## Exercise directions
Find the line with "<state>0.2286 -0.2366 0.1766" in the entries below. Repeat it, every following line, and the line with "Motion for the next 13", exactly and with nothing added.

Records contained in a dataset
——
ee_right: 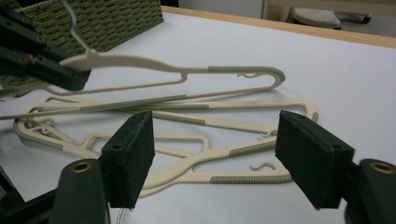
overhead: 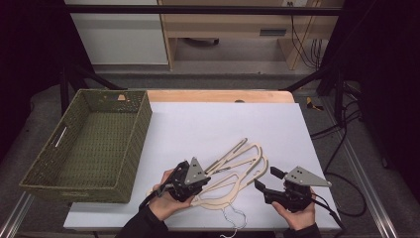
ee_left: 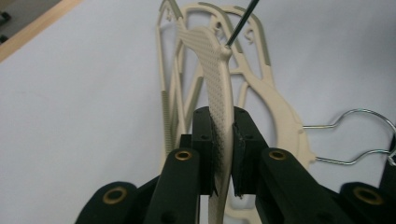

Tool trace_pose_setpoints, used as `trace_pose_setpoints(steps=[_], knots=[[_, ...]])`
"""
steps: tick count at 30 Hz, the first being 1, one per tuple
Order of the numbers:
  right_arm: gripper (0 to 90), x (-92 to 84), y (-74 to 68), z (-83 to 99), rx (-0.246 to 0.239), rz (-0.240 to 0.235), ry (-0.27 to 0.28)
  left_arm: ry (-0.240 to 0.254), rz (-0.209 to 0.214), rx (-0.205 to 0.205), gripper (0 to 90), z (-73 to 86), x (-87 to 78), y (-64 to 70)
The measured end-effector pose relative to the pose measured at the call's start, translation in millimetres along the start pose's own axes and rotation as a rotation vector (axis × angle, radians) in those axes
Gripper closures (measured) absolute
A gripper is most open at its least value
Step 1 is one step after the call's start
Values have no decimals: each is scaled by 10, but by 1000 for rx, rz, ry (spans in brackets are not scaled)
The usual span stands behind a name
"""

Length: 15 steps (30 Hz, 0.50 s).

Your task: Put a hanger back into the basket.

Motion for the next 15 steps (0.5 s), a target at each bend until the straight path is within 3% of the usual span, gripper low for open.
trace_pose_setpoints(steps=[6,10,15], knots=[[233,58,30,69,21,-18,-26,31,-71,-42,854,23,-130,-191],[208,76,37,80,27,-13,-27,64,-73,-72,861,55,-220,-309],[183,56,58,78,17,-14,-20,126,-75,-87,861,31,-381,-344]])
Point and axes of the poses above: each handheld gripper's, and its own axes: x roughly forward along the jaws, z roughly out of its underside, y roughly to its right, the point moved 7 cm from there along x, roughly forward along the jaws, and after that the axes turned 15 degrees about z, right-handed, at the moved point
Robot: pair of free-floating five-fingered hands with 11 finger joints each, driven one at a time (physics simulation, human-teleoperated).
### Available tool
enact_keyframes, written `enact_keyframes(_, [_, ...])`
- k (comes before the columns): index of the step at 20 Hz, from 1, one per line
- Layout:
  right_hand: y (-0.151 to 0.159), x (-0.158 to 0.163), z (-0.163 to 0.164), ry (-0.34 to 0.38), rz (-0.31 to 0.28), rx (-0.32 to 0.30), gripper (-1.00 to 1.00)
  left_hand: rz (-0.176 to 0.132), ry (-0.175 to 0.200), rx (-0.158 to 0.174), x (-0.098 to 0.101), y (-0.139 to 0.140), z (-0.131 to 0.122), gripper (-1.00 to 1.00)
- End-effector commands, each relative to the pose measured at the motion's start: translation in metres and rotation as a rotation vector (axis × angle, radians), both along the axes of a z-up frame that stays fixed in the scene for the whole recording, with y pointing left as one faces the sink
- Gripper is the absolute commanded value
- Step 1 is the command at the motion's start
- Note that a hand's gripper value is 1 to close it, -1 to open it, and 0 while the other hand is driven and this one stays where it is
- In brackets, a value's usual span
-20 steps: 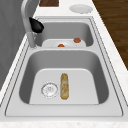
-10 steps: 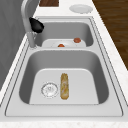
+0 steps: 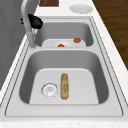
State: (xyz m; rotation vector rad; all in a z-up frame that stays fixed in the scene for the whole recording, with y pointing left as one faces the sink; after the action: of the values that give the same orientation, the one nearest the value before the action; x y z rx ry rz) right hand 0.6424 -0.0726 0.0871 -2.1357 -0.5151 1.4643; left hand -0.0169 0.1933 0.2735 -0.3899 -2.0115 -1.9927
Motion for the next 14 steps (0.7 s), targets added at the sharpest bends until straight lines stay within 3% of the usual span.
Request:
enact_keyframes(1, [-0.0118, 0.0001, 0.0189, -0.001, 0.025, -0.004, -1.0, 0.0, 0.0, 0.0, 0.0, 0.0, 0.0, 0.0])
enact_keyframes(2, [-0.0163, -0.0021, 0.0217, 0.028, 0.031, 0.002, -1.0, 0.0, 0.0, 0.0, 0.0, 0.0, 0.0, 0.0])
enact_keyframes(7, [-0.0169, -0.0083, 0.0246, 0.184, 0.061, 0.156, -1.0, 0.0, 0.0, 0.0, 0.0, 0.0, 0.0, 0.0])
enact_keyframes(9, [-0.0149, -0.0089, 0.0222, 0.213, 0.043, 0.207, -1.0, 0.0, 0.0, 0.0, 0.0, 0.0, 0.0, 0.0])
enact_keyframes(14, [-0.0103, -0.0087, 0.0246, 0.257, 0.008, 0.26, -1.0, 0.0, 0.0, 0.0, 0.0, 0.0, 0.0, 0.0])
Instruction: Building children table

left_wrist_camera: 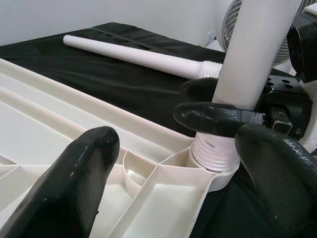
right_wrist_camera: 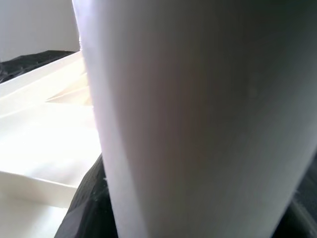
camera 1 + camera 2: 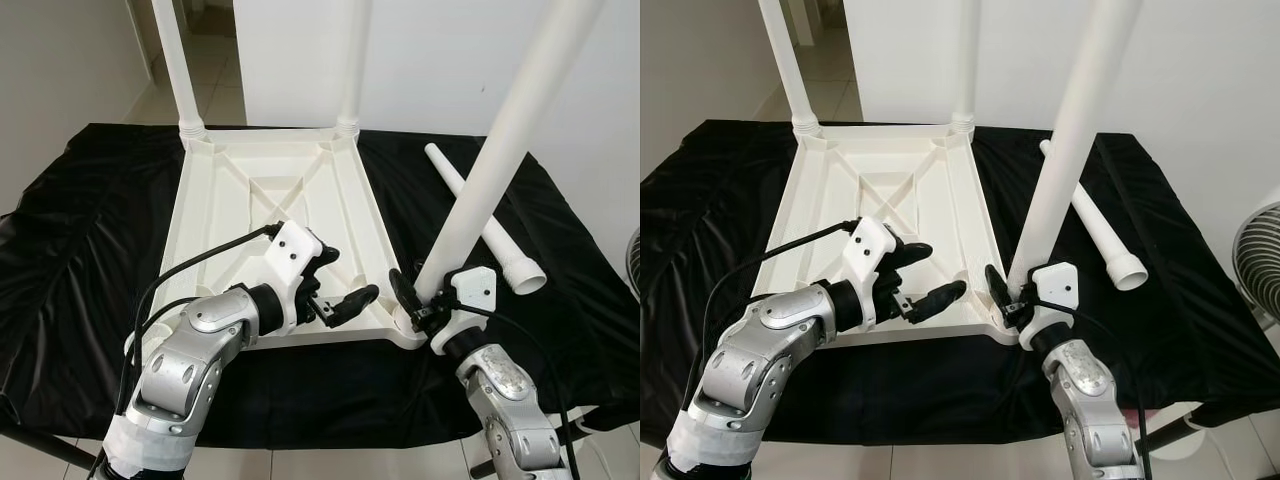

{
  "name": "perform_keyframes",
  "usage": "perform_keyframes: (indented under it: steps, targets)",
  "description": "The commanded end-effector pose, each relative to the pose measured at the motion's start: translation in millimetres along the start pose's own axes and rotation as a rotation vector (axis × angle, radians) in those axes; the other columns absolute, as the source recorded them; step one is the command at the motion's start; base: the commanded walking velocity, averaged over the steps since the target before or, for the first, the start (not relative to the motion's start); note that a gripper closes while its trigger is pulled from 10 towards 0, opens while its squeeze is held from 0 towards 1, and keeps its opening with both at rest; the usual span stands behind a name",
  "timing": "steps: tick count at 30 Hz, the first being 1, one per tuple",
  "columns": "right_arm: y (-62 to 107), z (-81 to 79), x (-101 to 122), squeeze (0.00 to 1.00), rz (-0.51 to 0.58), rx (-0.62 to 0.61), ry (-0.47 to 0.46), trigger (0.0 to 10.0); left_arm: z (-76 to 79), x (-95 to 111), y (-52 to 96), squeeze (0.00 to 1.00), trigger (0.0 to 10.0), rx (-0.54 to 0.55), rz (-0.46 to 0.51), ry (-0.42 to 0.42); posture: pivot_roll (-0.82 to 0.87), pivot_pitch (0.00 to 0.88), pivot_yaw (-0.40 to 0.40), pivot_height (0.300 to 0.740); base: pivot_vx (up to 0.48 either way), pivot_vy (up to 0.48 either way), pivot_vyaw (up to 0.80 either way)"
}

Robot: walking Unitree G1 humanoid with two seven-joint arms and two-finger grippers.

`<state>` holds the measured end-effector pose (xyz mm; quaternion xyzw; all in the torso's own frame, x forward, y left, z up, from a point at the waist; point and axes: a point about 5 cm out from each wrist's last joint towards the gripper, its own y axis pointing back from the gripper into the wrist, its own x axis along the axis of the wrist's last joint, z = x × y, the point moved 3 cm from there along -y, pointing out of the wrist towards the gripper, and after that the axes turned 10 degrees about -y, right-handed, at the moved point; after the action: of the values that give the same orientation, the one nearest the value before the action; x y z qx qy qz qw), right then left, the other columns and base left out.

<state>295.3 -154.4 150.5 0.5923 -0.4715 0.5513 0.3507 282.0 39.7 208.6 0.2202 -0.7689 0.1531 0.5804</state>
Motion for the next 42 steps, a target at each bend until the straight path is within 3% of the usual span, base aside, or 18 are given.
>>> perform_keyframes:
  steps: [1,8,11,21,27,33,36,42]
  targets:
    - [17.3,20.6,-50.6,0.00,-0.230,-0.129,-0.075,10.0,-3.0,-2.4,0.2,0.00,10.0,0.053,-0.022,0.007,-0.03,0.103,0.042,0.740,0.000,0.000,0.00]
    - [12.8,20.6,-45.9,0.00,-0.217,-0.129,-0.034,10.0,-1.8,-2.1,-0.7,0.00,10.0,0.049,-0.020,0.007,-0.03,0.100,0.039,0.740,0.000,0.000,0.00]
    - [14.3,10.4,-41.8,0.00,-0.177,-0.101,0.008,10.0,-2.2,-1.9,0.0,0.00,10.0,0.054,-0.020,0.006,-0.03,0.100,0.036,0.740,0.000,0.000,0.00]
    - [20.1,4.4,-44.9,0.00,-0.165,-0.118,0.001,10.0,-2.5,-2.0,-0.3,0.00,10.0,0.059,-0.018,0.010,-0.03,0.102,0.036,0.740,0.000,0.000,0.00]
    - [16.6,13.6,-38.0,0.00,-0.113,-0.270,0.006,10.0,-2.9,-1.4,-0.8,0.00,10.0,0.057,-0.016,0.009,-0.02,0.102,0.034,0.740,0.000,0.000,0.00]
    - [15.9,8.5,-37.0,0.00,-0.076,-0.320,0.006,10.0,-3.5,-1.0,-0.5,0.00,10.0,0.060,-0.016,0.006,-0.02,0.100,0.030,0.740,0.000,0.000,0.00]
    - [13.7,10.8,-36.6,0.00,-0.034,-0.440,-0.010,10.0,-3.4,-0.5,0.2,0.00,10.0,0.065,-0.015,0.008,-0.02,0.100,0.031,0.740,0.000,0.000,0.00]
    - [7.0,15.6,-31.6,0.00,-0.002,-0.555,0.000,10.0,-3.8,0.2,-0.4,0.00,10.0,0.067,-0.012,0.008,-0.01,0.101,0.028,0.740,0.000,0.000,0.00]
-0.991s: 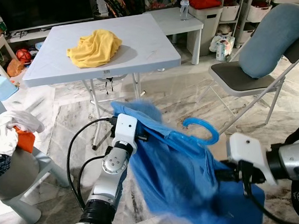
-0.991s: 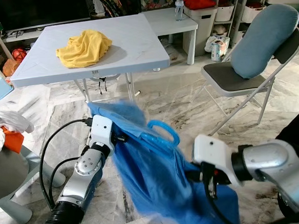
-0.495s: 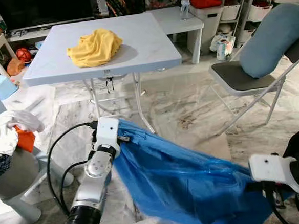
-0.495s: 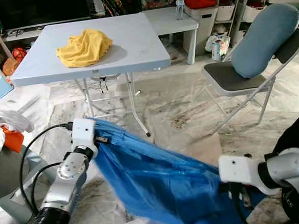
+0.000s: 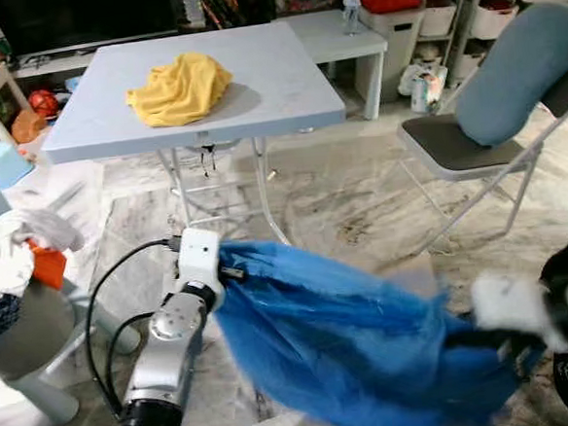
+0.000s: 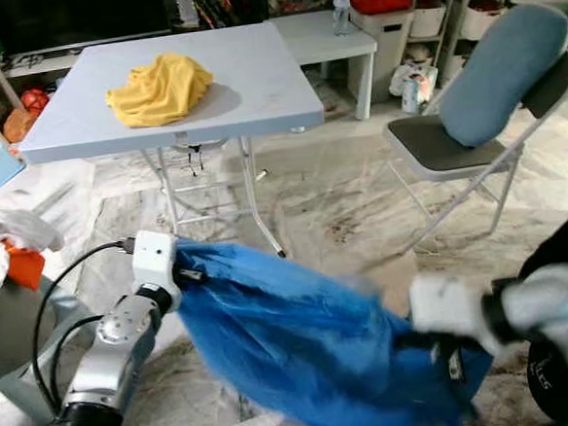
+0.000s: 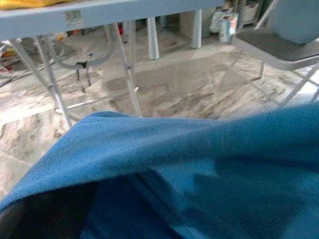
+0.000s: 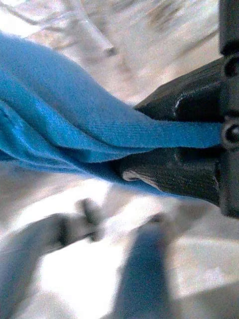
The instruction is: Hang hanger
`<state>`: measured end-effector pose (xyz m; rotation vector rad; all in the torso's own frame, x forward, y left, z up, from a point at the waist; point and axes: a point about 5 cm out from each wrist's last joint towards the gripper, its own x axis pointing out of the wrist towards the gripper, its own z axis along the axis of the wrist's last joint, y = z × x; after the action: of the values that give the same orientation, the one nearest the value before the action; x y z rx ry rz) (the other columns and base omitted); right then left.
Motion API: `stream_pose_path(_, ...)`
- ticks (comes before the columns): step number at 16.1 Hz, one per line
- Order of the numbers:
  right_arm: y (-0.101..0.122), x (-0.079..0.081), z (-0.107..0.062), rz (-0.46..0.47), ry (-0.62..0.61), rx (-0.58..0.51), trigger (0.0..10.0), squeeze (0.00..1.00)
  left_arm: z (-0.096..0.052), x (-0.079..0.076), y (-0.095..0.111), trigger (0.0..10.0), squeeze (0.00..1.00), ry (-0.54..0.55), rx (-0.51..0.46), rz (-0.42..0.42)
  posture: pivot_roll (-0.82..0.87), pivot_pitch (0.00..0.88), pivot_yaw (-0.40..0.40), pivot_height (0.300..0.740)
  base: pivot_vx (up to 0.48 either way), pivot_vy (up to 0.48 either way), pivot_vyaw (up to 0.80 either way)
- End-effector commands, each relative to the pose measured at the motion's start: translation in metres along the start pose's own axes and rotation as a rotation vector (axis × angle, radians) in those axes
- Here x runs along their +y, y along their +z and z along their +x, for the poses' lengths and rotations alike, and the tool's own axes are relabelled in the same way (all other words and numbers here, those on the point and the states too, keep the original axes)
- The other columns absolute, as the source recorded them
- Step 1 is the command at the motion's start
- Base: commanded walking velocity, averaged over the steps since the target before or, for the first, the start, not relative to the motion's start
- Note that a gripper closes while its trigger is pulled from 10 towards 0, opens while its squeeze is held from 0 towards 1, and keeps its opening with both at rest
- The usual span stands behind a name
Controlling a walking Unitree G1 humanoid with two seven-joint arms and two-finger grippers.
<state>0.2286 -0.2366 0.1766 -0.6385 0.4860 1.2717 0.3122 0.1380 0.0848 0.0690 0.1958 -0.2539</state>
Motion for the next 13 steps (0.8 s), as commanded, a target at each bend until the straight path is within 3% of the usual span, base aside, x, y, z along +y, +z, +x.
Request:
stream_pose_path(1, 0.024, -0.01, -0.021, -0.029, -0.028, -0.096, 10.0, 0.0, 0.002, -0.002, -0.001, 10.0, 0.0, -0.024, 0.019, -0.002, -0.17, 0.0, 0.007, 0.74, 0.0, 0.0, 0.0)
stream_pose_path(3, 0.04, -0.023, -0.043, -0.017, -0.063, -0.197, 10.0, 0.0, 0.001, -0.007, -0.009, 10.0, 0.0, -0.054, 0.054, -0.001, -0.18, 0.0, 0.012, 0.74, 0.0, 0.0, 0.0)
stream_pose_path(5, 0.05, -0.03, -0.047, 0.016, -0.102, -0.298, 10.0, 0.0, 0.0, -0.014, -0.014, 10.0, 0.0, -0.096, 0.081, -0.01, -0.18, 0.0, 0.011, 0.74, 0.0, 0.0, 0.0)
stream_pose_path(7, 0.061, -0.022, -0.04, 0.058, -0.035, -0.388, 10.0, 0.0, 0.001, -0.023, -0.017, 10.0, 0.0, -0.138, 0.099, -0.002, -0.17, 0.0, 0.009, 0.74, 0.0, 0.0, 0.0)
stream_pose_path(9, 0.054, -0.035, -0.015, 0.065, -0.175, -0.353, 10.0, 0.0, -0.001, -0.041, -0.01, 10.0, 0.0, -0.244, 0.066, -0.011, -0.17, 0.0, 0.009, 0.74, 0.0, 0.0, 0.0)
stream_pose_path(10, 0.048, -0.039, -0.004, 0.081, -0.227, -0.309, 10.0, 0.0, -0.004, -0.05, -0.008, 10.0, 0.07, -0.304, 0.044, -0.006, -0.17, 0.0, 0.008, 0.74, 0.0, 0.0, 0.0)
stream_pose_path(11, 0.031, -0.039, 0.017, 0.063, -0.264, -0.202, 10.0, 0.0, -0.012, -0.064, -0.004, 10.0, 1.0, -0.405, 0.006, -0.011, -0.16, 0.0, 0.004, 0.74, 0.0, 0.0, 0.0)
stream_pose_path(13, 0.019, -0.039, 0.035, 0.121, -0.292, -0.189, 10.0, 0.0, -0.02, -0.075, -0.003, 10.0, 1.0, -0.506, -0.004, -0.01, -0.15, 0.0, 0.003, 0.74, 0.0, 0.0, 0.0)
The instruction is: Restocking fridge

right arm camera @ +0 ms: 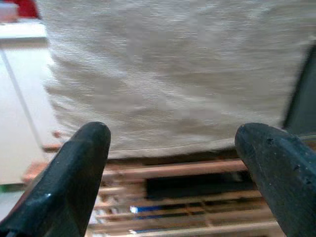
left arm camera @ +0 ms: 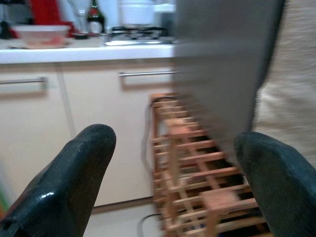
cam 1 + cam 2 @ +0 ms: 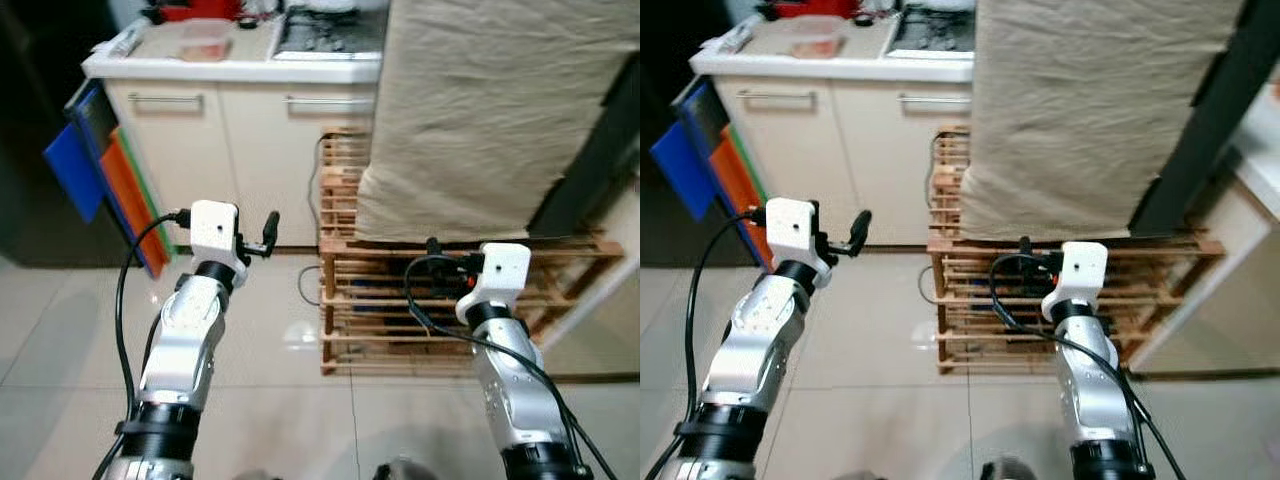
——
## Response
<state>0.2286 -0.2366 0.1766 -0.6385 0.4860 1.2717 0.3122 0.1380 0.0848 0.0690 0.1958 -0.2539</state>
Motion for the next 13 steps (0.8 s), as commanded, a target at each bend until the straight path is within 3% of the usual span, base aside, x, y, z along +y, +z, +x.

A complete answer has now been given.